Just as material self-interest would decrease so too would social or political ambition - the one because the envisaged society is egalitarian and the other because the highest posts would be as community administrators or in the syndicates as members of councils of liaison officers. This being so, and because virtually no money would be used in exchanges between communities and syndicates, the incidence of swindling, double-dealing, lying, blackmail and corruption would also decline. Efficiency, humility and contact with the people would ensure a good name; the possibility of excessive re-election would be limited by the customs of the syndicate or community.

The material incentives for administrative work would be the same as for other work and the hours longer. With short periods of office and staggered re-election continuity could be assured without the growth of a corporative spirit.

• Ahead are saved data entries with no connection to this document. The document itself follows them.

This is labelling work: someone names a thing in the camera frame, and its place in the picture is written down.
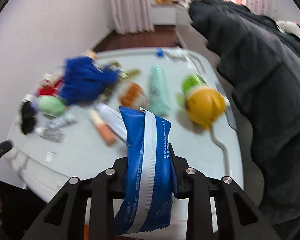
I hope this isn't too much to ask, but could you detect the black small cloth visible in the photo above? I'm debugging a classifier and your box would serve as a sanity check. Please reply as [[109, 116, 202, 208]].
[[20, 101, 37, 135]]

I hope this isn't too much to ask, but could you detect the blue knitted doll garment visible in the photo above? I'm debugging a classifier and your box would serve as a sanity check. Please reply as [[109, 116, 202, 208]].
[[59, 56, 120, 106]]

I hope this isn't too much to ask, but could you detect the blue white wipes packet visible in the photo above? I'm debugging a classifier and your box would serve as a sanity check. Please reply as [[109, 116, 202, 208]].
[[114, 107, 174, 235]]

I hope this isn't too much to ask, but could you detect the small blue block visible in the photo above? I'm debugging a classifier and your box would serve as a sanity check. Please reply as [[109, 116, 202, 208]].
[[156, 48, 165, 57]]

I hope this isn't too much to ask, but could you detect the white foil blister packet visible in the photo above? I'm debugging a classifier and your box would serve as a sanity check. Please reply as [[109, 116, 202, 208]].
[[35, 127, 64, 143]]

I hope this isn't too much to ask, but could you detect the mint green tube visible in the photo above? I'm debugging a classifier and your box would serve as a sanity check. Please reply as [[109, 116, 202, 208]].
[[148, 64, 170, 116]]

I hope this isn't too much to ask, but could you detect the white plastic storage box lid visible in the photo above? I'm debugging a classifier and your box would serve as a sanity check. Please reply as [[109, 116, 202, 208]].
[[5, 47, 244, 240]]

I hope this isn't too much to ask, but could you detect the dark grey quilted blanket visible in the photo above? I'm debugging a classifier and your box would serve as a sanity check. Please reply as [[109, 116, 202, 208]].
[[189, 0, 300, 239]]

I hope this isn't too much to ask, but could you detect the pink patterned curtain left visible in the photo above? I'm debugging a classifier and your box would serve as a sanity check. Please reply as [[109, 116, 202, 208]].
[[110, 0, 154, 35]]

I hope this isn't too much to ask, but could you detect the light green pouch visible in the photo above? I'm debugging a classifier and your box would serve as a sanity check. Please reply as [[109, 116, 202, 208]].
[[37, 95, 66, 117]]

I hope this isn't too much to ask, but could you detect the orange white tube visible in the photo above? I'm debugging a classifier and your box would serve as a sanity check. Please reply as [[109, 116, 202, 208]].
[[89, 109, 116, 146]]

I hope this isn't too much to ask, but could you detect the yellow plush toy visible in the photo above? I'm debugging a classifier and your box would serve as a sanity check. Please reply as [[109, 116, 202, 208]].
[[185, 86, 228, 130]]

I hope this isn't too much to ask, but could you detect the green cylindrical can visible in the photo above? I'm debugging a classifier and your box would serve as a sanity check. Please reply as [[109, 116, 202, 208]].
[[181, 74, 207, 95]]

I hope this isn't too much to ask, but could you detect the red knitted doll garment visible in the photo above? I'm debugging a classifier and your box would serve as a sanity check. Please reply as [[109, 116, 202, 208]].
[[37, 79, 63, 96]]

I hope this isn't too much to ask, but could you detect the orange round snack packet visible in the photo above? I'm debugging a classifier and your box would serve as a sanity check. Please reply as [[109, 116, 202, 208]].
[[120, 82, 147, 110]]

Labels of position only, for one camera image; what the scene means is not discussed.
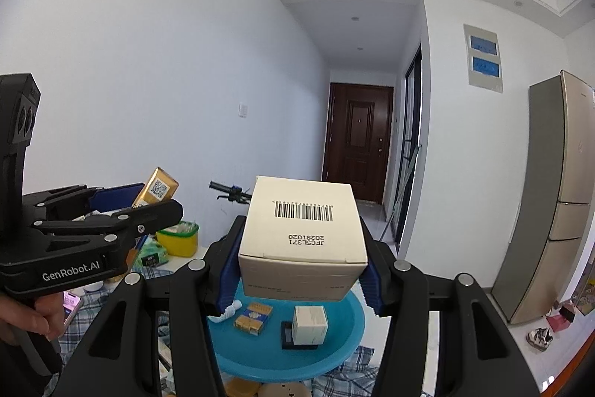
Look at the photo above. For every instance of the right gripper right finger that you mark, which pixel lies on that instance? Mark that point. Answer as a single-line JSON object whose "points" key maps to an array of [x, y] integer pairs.
{"points": [[477, 353]]}

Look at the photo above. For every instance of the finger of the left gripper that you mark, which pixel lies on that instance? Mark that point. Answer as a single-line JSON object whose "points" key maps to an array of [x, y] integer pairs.
{"points": [[74, 201], [113, 232]]}

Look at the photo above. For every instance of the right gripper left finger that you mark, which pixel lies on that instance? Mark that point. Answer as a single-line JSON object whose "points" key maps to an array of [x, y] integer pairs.
{"points": [[117, 355]]}

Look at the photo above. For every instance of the white plastic bottle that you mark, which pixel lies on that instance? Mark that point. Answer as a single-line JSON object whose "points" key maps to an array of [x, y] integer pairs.
{"points": [[229, 311]]}

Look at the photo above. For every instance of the cream barcode box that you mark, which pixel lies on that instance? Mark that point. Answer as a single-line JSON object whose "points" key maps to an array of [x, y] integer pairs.
{"points": [[302, 241]]}

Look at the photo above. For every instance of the large beige text box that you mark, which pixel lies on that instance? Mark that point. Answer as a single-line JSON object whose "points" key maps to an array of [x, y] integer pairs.
{"points": [[313, 316]]}

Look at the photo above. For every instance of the black case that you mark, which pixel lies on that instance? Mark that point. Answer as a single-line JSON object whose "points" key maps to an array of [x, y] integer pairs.
{"points": [[300, 337]]}

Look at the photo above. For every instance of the gold cigarette pack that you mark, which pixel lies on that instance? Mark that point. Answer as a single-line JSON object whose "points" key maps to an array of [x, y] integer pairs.
{"points": [[159, 188]]}

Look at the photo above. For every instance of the person left hand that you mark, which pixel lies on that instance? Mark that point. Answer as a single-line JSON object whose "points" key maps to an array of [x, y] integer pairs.
{"points": [[46, 317]]}

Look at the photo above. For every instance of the yellow green-rimmed bucket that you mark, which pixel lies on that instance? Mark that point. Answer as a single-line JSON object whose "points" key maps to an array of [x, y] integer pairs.
{"points": [[180, 240]]}

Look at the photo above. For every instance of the pink pouch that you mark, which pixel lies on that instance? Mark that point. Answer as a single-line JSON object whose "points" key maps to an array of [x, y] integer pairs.
{"points": [[71, 303]]}

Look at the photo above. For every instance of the black bicycle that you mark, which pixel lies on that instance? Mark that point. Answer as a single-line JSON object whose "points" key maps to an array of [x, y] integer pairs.
{"points": [[231, 193]]}

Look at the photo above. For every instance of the amber soap bar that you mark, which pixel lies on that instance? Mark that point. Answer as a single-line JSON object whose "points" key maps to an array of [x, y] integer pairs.
{"points": [[237, 387]]}

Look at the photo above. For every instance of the blue plaid shirt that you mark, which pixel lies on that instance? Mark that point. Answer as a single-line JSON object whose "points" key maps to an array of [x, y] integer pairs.
{"points": [[261, 358]]}

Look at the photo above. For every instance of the gold grey refrigerator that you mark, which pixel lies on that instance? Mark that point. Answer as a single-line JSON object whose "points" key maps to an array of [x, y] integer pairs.
{"points": [[555, 203]]}

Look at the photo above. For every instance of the mop with metal pole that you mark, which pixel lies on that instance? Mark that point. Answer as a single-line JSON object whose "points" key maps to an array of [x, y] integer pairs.
{"points": [[401, 187]]}

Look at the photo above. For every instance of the brown entrance door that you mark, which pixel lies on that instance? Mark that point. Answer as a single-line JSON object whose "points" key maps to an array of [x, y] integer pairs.
{"points": [[358, 138]]}

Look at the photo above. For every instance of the wall light switch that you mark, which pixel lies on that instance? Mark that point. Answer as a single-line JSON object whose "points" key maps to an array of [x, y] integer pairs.
{"points": [[242, 111]]}

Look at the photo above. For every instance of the wall electrical panel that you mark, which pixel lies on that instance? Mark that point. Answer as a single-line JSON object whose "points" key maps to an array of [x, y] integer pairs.
{"points": [[483, 56]]}

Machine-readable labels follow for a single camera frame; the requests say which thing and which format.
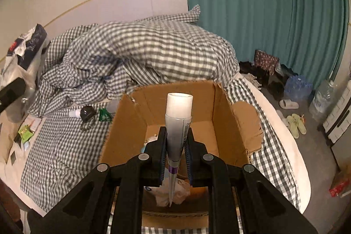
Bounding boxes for red snack bag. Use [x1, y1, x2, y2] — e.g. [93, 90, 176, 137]
[329, 165, 350, 197]

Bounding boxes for brown cardboard box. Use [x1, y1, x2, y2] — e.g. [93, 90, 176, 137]
[100, 81, 263, 230]

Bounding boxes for pack of water bottles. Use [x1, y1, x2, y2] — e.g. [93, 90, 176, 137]
[284, 75, 313, 102]

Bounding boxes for crumpled white tissue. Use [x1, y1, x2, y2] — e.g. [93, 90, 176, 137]
[155, 178, 192, 207]

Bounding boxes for black square box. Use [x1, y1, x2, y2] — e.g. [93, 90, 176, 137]
[80, 106, 96, 123]

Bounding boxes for white slipper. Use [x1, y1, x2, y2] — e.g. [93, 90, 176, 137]
[279, 99, 299, 109]

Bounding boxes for grey white checked duvet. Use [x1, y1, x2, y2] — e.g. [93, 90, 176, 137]
[29, 6, 240, 117]

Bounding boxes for black shoes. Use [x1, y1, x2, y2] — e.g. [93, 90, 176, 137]
[267, 81, 284, 102]

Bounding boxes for white cylindrical bottle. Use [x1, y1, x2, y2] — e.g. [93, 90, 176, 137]
[68, 109, 81, 118]

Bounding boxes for checked bed sheet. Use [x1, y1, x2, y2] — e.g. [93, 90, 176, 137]
[20, 77, 301, 234]

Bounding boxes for white suitcase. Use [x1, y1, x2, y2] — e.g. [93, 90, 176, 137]
[323, 80, 350, 144]

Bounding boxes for teal curtain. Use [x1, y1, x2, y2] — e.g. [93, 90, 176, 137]
[188, 0, 349, 86]

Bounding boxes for white flat box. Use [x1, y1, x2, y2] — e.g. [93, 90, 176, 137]
[24, 115, 42, 132]

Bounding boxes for large water jug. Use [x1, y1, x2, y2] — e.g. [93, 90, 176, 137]
[309, 80, 335, 123]

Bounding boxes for white cosmetic tube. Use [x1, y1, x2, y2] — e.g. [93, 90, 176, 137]
[165, 93, 193, 205]

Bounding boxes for green slipper pair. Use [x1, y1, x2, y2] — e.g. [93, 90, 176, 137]
[287, 113, 307, 139]

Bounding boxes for green foil wrapper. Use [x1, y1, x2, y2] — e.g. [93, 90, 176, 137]
[99, 108, 113, 122]

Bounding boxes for green snack packet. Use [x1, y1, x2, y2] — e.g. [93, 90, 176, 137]
[18, 125, 34, 144]

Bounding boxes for floral patterned bag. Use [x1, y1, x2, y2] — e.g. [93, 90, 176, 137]
[254, 50, 279, 75]

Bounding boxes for light blue small object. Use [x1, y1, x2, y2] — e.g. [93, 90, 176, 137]
[23, 141, 30, 151]

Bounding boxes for dark blue bag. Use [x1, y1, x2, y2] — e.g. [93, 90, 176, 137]
[4, 24, 50, 70]

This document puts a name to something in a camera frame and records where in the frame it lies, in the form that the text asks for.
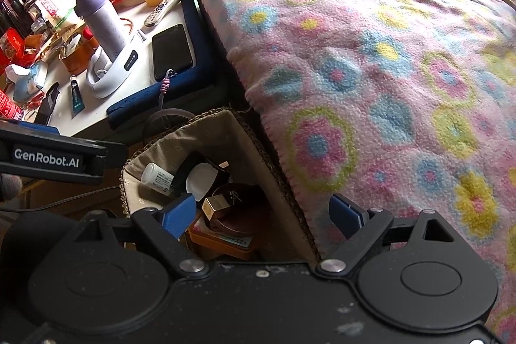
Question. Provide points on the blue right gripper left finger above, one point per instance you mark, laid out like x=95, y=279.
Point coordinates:
x=177, y=216

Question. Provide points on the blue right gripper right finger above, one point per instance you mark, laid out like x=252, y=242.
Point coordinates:
x=348, y=217

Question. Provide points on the black compact case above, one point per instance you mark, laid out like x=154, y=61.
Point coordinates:
x=198, y=176

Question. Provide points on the orange translucent plastic box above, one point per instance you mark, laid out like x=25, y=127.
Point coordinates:
x=239, y=248

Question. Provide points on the black gold lipstick tube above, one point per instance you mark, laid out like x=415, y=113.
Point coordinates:
x=223, y=203

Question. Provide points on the dark red round lid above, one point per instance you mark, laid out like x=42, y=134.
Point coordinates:
x=250, y=219

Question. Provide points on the small white pill bottle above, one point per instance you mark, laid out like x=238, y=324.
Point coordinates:
x=157, y=179

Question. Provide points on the teal tube on desk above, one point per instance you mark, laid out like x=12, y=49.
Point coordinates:
x=77, y=101

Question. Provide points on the lined woven storage basket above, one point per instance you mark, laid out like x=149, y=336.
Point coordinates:
x=227, y=141

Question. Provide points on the white bottle stand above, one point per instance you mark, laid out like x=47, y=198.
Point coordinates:
x=105, y=76

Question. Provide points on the blue table edge cushion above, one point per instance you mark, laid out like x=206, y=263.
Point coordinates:
x=207, y=53

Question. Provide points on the pink floral fleece blanket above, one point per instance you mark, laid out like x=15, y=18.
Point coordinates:
x=405, y=105

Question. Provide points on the lavender thermos bottle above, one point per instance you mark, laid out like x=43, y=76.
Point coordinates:
x=103, y=21

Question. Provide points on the black smartphone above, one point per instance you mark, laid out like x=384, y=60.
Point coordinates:
x=170, y=51

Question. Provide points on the white remote control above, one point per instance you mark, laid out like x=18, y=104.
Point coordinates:
x=160, y=12

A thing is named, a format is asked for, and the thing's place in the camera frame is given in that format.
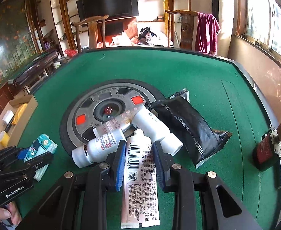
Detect yellow cream jar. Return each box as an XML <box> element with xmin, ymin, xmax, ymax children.
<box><xmin>0</xmin><ymin>131</ymin><xmax>10</xmax><ymax>147</ymax></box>

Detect teal cartoon tissue pack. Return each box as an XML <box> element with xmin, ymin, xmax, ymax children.
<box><xmin>23</xmin><ymin>133</ymin><xmax>58</xmax><ymax>182</ymax></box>

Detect yellow snack packet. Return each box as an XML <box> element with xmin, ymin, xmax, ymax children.
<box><xmin>12</xmin><ymin>103</ymin><xmax>28</xmax><ymax>125</ymax></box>

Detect white bottle with label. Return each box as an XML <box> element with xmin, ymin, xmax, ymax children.
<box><xmin>72</xmin><ymin>129</ymin><xmax>126</xmax><ymax>168</ymax></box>

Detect white barcode tube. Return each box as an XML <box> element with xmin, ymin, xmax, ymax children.
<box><xmin>121</xmin><ymin>129</ymin><xmax>160</xmax><ymax>229</ymax></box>

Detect beige cosmetic tube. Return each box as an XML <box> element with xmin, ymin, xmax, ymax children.
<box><xmin>93</xmin><ymin>106</ymin><xmax>140</xmax><ymax>137</ymax></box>

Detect black foil pouch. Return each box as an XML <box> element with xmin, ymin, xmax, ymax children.
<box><xmin>148</xmin><ymin>88</ymin><xmax>232</xmax><ymax>168</ymax></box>

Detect large white lotion bottle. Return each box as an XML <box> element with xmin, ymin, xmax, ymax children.
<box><xmin>132</xmin><ymin>104</ymin><xmax>183</xmax><ymax>156</ymax></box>

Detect person left hand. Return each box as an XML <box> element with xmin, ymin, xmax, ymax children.
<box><xmin>0</xmin><ymin>201</ymin><xmax>22</xmax><ymax>225</ymax></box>

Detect black tube green ends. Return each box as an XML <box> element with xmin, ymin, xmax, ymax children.
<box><xmin>4</xmin><ymin>118</ymin><xmax>13</xmax><ymax>133</ymax></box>

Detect cardboard box tray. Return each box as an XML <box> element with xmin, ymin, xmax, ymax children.
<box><xmin>0</xmin><ymin>94</ymin><xmax>38</xmax><ymax>150</ymax></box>

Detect red motor with beige roller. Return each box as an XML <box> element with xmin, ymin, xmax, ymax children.
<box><xmin>253</xmin><ymin>123</ymin><xmax>281</xmax><ymax>171</ymax></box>

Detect round mahjong table console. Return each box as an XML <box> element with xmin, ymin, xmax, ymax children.
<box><xmin>60</xmin><ymin>79</ymin><xmax>165</xmax><ymax>156</ymax></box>

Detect red plastic bag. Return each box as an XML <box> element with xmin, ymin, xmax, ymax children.
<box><xmin>64</xmin><ymin>49</ymin><xmax>78</xmax><ymax>58</ymax></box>

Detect wooden chair left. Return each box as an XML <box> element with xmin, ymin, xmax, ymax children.
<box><xmin>71</xmin><ymin>15</ymin><xmax>109</xmax><ymax>53</ymax></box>

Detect wooden chair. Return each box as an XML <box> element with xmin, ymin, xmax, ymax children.
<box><xmin>164</xmin><ymin>9</ymin><xmax>199</xmax><ymax>50</ymax></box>
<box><xmin>71</xmin><ymin>15</ymin><xmax>109</xmax><ymax>53</ymax></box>

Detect dark clothes pile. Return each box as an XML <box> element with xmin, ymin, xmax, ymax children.
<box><xmin>138</xmin><ymin>27</ymin><xmax>158</xmax><ymax>45</ymax></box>

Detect maroon cloth on chair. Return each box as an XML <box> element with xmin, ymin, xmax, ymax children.
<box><xmin>195</xmin><ymin>12</ymin><xmax>221</xmax><ymax>55</ymax></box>

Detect black flat television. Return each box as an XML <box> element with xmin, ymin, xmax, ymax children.
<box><xmin>76</xmin><ymin>0</ymin><xmax>139</xmax><ymax>20</ymax></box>

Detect wooden chair right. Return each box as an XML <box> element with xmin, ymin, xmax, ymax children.
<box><xmin>164</xmin><ymin>9</ymin><xmax>199</xmax><ymax>50</ymax></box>

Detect floral wall painting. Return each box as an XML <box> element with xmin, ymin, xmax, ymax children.
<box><xmin>0</xmin><ymin>0</ymin><xmax>38</xmax><ymax>89</ymax></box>

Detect window frame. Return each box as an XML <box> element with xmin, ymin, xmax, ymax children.
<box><xmin>235</xmin><ymin>0</ymin><xmax>281</xmax><ymax>68</ymax></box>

The general tenor of society being one favouring involvement and, to some extent, other directedness, crimes (and noncrimes) of self-interest would be less frequent and the levelling of social and economic distinctions in a general situation of material well-being would tend to act in the same way.

Other activities currently considered criminal will not be considered since they are not important here being either:

  1. activities contravening special moral or religious codes which have received state support,
  2. activities only possible in a commercial society,
  3. activities forbidden by "raison d'etat."


The question of punishment has not been touched upon yet and most interest devoted to a consideration of causes. Some action to be taken in cases of crimes against persons has been discussed as have various steps possible in the case of crimes of self-interest.

As well in the cases of such crimes reparations would have to be made - but not excessive ones as this could lead to further violence - or stolen objects returned. Some extra sanctions may also be applied depending on the particular case and the community's judgement of the matter but these could not be such as to make the offender less socially minded.

The emphasis should instead be on sympathy, understanding and kindness - but not unmixed with moral disapproval. Again it must be stressed that private ownership can only be allowed for things made by or given to individuals and for the necessary amount of food, fuel and clothing. Everything else mostly belongs to the comnunity although it may be used by individuals - and hence if all have equal access crime is unlikely. The emphasis in dealing with crime should be on reform and on the inculcation of the moral attitude proper to such a society: individualism in opinions and works, respect and help for others in actions; that is to say, the reverse of the present society.